Presentación de mi poemario ¨A ojo y de oídas¨

Y la palabra de JORGE NÚÑEZ ARZUAGA: profunda calidez...



Cada vez que me dispongo a leer un texto me surgen dos intereses:
1º el de comprender lo que se dice en forma explícita, o se sugiere elípticamente; y 2º  descubrir desde “dónde” habla el autor, cuáles son sus motivaciones, su entorno y la circunstancia en la que se emplaza, o de la que pretende desplazarse.
De seguro que en la narrativa uno puede pesquisar huellas y rastros que delatan una dirección, un “ir hacia”, una referencia temporal y espacial: el texto va para algún lado, el autor lo está llevando, y el lector lo sigue; tal vez los relatos se crucen o superpongan, pero siempre habrá un antes, un ahora y un después.
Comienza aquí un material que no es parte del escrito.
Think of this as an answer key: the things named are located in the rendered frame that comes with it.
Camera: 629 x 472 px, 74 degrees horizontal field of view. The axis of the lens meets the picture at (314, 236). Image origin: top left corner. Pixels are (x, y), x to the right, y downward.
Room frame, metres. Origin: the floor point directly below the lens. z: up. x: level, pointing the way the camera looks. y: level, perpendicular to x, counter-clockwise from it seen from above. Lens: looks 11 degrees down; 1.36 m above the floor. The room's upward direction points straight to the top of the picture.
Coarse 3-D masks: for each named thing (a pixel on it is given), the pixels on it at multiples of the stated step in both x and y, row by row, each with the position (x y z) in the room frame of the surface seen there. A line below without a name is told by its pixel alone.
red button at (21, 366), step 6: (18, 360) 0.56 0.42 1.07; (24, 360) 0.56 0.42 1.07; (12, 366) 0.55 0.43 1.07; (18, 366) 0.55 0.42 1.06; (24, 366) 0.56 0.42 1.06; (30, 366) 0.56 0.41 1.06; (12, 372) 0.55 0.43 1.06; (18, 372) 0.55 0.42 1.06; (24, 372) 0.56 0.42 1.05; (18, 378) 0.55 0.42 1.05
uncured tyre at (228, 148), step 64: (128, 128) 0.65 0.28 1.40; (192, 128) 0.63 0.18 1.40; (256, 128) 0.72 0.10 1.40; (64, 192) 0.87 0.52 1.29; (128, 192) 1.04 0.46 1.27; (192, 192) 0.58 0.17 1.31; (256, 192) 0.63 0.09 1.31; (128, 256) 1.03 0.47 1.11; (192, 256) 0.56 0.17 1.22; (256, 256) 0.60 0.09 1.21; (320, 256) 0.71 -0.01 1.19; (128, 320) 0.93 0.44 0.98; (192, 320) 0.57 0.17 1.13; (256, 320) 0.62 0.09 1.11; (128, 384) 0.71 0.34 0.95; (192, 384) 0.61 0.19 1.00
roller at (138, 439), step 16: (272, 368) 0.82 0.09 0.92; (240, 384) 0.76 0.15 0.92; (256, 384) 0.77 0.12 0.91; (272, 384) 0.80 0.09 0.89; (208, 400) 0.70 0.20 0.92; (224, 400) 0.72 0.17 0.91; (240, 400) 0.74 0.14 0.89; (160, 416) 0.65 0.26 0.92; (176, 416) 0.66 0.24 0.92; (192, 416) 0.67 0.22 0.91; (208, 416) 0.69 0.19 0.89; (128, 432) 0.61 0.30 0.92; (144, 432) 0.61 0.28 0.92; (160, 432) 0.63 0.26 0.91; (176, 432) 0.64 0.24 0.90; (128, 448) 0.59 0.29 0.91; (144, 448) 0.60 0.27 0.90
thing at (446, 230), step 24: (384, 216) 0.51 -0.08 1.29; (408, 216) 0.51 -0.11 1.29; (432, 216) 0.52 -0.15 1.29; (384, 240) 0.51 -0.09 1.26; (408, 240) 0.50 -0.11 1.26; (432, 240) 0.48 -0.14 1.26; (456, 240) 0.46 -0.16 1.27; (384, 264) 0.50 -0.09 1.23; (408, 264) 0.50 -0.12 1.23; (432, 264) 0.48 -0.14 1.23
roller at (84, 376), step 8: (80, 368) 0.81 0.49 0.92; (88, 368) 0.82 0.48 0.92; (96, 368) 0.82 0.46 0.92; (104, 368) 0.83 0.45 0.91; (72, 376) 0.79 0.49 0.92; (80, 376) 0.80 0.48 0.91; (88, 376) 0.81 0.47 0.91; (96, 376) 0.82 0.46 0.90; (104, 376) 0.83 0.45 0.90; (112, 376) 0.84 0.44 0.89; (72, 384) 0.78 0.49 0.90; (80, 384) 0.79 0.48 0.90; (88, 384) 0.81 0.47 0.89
En esos universos las cosas tienen cierta estabilidad, se cumplen algunas convenciones y las palabras tienen credibilidad, aunque sean historias fantásticas.
Pero en la poesía las referencias son difusas. Hay mutaciones permanentes. Casi como un agujero negro trastoca las leyes de la física, la poesía se fagocita a sí misma o se reproduce a velocidad viral.
La poesía se puede construir en un proceso de evolución del ser; se puede destruir porque la época la atrapó con un manto de implosión;  o se puede deconstruir para salvarse del olvido: es decir, estudiarse a sí misma y dilucidar su árbol genealógico, las experiencias y saltos cualitativos que le permiten reconocerse como tal, como Poesía.
Con estas prerrogativas abrí el libro “A ojo y de oídas”, de Carlos Enrique Cartolano.
Antes de empezar con sus poemas, el autor eligió esta cita:
“La poesía… esa energía secreta de la vida cotidiana,
que cuece los garbanzos en la cocina,
y contagia el amor y repite las imágenes en los espejos”.
                 Gabriel García Márquez (La soledad de América Latina)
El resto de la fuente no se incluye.